> Work task: All lines of the entries with "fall" in them must be listed.

> Records shown:

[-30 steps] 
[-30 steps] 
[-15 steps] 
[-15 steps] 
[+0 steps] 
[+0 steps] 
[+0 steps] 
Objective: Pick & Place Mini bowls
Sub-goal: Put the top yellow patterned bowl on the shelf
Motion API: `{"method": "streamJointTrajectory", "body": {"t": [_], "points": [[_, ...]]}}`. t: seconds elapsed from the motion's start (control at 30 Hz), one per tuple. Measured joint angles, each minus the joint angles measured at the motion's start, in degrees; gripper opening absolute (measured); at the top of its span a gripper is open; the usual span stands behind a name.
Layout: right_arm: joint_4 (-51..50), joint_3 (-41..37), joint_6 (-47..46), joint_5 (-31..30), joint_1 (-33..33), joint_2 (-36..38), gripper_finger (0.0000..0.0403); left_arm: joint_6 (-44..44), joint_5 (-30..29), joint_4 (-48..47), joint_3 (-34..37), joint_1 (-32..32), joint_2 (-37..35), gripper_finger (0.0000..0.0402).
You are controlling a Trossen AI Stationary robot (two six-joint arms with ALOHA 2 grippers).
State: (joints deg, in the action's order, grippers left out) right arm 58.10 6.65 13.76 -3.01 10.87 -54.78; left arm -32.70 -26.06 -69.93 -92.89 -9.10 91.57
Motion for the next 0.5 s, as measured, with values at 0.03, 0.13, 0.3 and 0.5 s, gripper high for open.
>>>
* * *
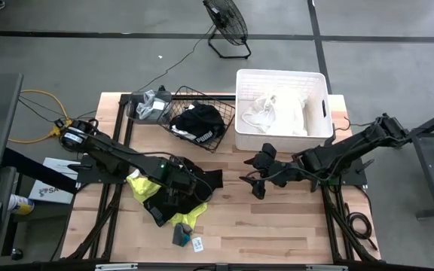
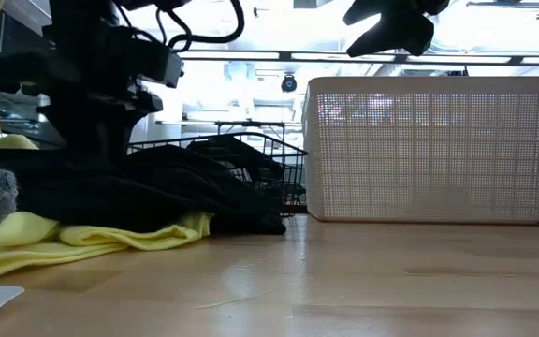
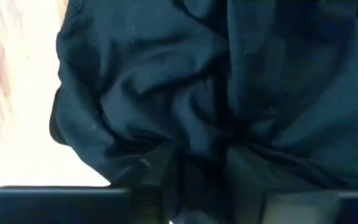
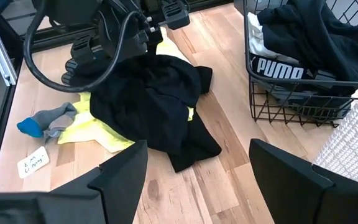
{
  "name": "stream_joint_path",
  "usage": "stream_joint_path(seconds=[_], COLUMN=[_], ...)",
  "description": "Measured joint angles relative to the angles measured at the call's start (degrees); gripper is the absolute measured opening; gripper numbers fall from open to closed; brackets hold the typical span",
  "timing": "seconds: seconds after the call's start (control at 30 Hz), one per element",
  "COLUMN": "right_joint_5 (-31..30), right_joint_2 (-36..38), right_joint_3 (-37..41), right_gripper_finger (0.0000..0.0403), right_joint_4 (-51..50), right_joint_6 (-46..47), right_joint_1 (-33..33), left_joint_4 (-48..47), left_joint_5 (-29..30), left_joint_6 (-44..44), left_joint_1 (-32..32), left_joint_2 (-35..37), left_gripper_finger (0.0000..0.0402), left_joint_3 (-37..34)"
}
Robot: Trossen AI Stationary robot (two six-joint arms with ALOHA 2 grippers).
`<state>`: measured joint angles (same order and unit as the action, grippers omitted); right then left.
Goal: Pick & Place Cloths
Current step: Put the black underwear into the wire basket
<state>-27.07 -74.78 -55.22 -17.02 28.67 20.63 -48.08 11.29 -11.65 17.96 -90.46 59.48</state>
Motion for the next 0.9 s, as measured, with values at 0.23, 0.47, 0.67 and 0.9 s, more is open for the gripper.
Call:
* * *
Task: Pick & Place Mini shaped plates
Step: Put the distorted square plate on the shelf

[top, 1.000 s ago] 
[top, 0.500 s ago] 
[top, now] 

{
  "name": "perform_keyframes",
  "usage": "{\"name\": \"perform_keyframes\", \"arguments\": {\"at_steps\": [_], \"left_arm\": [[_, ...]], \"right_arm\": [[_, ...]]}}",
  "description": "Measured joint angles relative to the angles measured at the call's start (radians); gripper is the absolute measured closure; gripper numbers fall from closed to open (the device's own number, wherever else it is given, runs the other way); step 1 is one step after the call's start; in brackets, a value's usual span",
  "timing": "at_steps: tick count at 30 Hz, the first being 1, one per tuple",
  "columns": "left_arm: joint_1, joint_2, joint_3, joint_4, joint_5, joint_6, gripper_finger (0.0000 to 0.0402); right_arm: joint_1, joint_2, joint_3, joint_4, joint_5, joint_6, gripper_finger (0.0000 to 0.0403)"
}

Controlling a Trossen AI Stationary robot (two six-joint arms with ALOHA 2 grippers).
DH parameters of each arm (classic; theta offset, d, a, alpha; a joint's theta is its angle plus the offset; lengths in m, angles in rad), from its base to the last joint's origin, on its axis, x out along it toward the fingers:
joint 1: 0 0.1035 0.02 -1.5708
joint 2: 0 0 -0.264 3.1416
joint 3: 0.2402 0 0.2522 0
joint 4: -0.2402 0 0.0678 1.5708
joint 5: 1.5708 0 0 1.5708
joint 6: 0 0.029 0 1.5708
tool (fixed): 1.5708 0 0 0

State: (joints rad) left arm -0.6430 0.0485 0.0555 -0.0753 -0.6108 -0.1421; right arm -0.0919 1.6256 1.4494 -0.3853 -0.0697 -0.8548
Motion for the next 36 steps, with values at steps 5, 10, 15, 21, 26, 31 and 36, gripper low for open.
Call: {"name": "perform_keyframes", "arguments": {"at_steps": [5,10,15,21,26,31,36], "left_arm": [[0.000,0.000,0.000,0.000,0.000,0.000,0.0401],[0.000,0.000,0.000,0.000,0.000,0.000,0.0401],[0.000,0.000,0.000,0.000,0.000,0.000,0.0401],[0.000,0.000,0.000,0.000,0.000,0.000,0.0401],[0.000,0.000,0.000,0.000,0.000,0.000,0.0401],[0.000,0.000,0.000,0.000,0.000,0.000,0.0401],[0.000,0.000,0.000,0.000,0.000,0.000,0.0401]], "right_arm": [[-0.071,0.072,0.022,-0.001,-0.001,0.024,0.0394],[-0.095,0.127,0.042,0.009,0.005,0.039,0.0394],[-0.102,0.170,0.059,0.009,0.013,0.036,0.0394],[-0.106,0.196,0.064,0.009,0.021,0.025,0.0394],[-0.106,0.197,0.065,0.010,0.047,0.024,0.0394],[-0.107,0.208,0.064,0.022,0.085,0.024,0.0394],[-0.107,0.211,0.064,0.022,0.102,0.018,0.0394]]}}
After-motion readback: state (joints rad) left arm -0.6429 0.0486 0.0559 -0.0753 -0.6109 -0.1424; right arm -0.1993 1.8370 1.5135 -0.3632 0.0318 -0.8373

> Result of this task:
  "description": "Measured joint angles relative to the angles measured at the call's start (degrees); gripper is the absolute measured opening; gripper numbers fall from open to closed; brackets hold the typical span",
  "description": "Measured joint angles relative to the angles measured at the call's start (radians); gripper is the absolute measured closure; gripper numbers fall from closed to open (the device's own number, wherever else it is given, runs the other way); step 1 is one step after the call's start; in brackets, a value's usual span",

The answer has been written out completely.